As they sat across the table, they admitted to carrying guilt for delaying sitting down with me and not forcing themselves to prepare for the unexpected sooner but were thankful they could make decisions now. They discussed who the guardian would be and who would make medical decisions for them if they could not. We talked about whether I thought it was a smart move to use some of their savings to pay for the official legal documents.

We talked about the best time to convert her term insurance, and we started the paperwork for Rick to get the right death benefit in place. We debated how much to save for retirement and if that left them anything to help with the kids’ college. We even talked about whether they could afford, after these three incredibly tough years, for their family of four to take a long weekend trip to a lake house that someone would rent to them for cheap — all while paying medical bills and keeping up with the mortgage and two young kids.

Over the years, finances stabilized and the exhaustion of their prior circumstances joyfully withered away. As the kids got their driver’s licenses and Susan and Rick were no longer Mom and Dad Uber, they were able to pick back up some old hobbies like dancing and card nights with friends. And, while they complained a bit when their daughter moved back home after college and got a job at the same company her father worked at for decades, I knew they loved her being back. And I knew Rick secretly loved driving to and from work with their daughter. I knew because he called it “carpooling” not “Dad taxi” anymore.

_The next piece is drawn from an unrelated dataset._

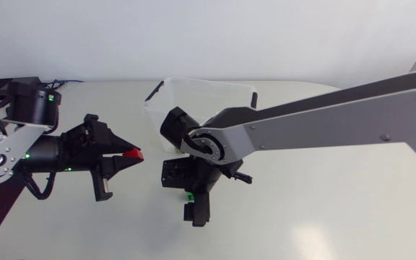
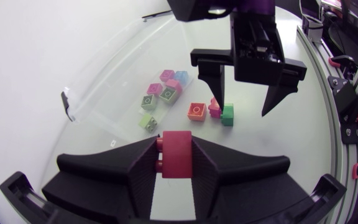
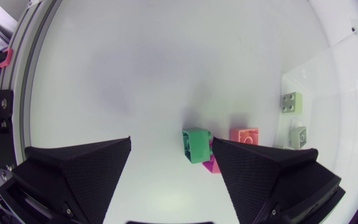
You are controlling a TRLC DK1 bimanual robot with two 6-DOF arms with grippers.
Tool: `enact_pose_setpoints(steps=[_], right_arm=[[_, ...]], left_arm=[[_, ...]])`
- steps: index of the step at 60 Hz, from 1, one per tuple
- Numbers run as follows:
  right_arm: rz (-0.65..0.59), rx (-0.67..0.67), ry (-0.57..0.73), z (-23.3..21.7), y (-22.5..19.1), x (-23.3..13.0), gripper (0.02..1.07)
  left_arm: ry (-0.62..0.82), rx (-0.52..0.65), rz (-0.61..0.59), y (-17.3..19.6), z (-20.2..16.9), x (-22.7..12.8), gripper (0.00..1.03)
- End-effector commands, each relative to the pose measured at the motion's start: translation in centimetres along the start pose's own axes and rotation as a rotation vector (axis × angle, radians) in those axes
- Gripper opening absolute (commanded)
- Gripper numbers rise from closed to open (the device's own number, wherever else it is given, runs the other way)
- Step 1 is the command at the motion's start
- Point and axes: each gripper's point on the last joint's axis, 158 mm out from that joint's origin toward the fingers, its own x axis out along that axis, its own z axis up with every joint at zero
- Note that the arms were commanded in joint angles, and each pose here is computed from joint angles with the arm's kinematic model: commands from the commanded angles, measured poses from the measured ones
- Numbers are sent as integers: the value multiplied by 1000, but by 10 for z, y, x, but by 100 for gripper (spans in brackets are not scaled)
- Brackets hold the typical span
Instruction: Pick up the duplo bricks and place them in the container
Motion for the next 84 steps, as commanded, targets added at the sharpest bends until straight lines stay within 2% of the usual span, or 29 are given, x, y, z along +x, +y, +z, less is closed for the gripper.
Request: enact_pose_setpoints(steps=[1,11,16,23,27,33,38,46,53,66,75,79,81,82,83,84], right_arm=[[44,-33,25,-2,2,12,96],[76,-40,48,-7,-1,29,91],[88,-35,45,-10,-4,32,79],[100,-32,53,-16,-1,28,70],[108,-31,54,-19,1,27,53],[117,-18,67,-28,1,27,40],[132,-10,77,-34,5,23,23],[149,-1,86,-41,16,5,21],[105,7,57,-37,12,-23,21],[-70,98,-84,-26,-38,-108,21],[-164,192,-158,-32,-79,-142,21],[-198,228,-180,-35,-95,-148,21],[-212,251,-198,-36,-104,-152,21],[-216,256,-208,-35,-107,-154,21],[-221,264,-215,-34,-110,-156,21],[-227,269,-221,-34,-113,-157,21]], left_arm=[[-7,-42,11,-1,-8,-8,12],[-28,-77,47,8,-13,-21,12],[-30,-81,54,11,-14,-23,12],[-39,-74,70,16,-10,-26,12],[-60,-83,98,27,-2,-28,12],[-117,-107,147,47,19,-32,12],[-171,-117,173,60,40,-32,12],[-226,-132,214,86,67,-30,12],[-256,-162,268,114,84,-18,12],[-211,-190,291,146,97,62,14],[-187,-190,296,156,106,109,29],[-170,-193,290,159,105,123,43],[-150,-202,286,161,101,129,62],[-149,-202,287,162,101,129,64],[-141,-204,283,161,100,129,74],[-141,-204,283,161,100,129,75]])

So, it is when I got a brief voicemail from Susan right around the Fourth of July that I called back half expecting I would need to convince her to spend some of the money they were saving specifically for an anniversary getaway for her and Rick. It is only when I heard Susan’s first words that I realized how out of place my overexuberant hello was when she picked up. And how odd it was for her to hear, “How are you?”

It was this call where she let me know Rick had been in a coma. He was in an accident in broad daylight on the highway and airlifted to the hospital. She had been at his bedside with her children when they made the decision to remove him from life support after it finally sunk in that there was, and would be, no brain function.

We sat together at the same kitchen table. We paid the claims and updated her beneficiaries. We talked about how she would not have financial burdens. We updated her legal documents, and she showed me where her inventory was and her wishes. She said, “I’m going to tell you the same thing Rick said about me: ‘If something happens to me, I want my kids to be OK.’ OK is a horrible term for it, but you know what I mean.”

I left feeling like we had covered it all. It wasn’t until months later when I received a call from Susan. Someone had stolen Rick’s identity. Yes, her deceased husband’s identity. Just when the sympathy cards stopped, she started getting credit card statements in the mail with his name on them. She started getting bills. A fraudulent tax return was filed in his name. She was wholly devastated by just the thought of who would prey on a widow, any widow! I was disgusted to find out this was all too common. It is the fastest growing white-collar crime in America. Over 2,000 people per day in the United States get their identities stolen after death.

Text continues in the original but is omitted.